◆ **What you have to do**: Below is a listing. Write out exactly its lines between the one holding "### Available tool" and the one holding "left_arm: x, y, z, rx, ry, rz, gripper", inclusive.

◆ **Record excerpts**:
+ + +

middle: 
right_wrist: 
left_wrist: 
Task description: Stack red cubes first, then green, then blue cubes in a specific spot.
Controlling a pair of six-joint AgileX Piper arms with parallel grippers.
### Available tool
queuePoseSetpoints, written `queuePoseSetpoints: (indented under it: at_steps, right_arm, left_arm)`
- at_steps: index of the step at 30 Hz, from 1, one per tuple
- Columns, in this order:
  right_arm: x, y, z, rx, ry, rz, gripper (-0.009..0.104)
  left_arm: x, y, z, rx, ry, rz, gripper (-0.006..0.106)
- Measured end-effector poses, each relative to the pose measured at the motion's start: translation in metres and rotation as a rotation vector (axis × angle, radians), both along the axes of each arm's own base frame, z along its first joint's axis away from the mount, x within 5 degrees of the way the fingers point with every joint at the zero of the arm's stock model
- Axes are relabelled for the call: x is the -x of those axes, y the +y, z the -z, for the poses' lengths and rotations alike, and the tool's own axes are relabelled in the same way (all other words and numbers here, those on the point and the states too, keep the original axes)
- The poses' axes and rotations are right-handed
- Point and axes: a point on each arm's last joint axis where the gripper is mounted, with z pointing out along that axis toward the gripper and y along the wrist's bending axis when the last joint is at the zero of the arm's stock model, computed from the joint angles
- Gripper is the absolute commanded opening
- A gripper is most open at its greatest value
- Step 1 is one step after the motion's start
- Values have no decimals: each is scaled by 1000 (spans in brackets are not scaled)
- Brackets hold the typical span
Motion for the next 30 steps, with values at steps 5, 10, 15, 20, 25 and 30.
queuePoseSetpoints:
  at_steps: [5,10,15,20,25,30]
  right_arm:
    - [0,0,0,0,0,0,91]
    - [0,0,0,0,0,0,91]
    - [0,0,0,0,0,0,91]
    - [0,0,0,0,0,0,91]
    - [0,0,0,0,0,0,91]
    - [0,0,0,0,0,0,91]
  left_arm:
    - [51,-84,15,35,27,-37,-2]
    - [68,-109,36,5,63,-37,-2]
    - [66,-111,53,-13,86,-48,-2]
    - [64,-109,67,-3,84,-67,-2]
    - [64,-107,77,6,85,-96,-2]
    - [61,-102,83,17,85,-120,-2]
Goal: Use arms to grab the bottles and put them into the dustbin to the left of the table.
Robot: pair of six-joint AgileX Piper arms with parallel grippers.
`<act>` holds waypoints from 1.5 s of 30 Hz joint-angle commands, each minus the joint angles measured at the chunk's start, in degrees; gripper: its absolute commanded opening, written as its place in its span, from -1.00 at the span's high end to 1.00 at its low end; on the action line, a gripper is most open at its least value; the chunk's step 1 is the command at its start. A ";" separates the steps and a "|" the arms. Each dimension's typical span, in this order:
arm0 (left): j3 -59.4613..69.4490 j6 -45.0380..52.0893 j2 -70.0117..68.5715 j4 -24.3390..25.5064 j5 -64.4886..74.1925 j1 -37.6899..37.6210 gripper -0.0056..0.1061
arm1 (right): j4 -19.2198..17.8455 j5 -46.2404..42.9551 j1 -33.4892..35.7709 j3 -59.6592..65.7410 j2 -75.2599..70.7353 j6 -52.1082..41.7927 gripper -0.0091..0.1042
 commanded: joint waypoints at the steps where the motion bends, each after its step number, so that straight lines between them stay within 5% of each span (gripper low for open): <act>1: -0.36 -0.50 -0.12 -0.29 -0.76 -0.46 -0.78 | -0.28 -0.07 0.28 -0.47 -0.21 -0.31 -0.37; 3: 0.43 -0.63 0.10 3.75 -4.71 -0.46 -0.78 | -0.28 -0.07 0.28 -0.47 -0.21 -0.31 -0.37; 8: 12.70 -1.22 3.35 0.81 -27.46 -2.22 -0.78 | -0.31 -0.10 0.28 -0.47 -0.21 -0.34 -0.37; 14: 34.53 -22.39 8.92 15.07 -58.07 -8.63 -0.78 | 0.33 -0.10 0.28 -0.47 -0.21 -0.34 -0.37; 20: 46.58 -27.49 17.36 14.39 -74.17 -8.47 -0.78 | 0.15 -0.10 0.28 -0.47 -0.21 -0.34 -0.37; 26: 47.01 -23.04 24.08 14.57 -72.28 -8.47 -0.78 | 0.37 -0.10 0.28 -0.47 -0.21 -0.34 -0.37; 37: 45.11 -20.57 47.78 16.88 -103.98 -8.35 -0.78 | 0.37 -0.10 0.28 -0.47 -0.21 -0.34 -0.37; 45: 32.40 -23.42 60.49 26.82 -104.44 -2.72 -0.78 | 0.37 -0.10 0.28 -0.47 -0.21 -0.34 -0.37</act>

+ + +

◆ **The answer**:
### Available tool
queuePoseSetpoints, written `queuePoseSetpoints: (indented under it: at_steps, right_arm, left_arm)`
- at_steps: index of the step at 30 Hz, from 1, one per tuple
- Columns, in this order:
  right_arm: x, y, z, rx, ry, rz, gripper (-0.009..0.104)
  left_arm: x, y, z, rx, ry, rz, gripper (-0.006..0.106)

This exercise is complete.